- Brief:
What lines of the data below include the word "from"? Report them by copying each.

- Data section:

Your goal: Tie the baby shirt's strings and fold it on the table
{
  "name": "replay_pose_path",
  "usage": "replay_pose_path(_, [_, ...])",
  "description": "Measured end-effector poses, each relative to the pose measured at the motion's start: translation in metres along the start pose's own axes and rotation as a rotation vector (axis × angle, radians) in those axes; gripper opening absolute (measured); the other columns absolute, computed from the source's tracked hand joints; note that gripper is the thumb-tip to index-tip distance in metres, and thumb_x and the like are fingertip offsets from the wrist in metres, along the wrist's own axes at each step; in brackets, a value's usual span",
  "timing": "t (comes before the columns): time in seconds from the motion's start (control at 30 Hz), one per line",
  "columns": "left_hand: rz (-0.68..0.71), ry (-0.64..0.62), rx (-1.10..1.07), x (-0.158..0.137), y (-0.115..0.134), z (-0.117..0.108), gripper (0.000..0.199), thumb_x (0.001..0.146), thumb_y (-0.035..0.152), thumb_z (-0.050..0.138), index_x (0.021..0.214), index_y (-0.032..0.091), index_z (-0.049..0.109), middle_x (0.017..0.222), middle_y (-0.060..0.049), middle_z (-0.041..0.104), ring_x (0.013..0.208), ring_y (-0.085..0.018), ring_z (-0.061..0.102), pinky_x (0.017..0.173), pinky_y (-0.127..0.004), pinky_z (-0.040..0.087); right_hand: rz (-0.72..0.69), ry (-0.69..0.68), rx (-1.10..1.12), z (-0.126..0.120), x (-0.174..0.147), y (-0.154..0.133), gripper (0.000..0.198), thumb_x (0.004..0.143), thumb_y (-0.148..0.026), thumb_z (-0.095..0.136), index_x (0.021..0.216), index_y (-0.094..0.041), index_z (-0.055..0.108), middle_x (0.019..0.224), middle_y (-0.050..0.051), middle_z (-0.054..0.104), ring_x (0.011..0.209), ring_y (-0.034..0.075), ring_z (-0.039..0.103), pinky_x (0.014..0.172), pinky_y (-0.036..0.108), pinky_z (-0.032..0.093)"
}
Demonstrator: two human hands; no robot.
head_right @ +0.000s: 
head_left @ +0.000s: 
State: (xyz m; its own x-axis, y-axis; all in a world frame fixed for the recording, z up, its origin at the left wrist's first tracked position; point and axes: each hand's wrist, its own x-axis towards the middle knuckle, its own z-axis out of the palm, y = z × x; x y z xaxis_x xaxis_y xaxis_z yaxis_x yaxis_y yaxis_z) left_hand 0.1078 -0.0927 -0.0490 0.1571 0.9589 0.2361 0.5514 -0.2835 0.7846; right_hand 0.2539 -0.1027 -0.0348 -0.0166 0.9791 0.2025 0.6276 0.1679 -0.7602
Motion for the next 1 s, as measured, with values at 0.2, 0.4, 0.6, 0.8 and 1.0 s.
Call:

- Response box:
  "description": "Measured end-effector poses, each relative to the pose measured at the motion's start: translation in metres along the start pose's own axes and rotation as a rotation vector (axis × angle, radians) in those axes; gripper opening absolute (measured); the other columns absolute, computed from the source's tracked hand joints; note that gripper is the thumb-tip to index-tip distance in metres, and thumb_x and the like are fingertip offsets from the wrist in metres, along the wrist's own axes at each step; in brackets, a value's usual span",
  "timing": "t (comes before the columns): time in seconds from the motion's start (control at 30 Hz), one per line",

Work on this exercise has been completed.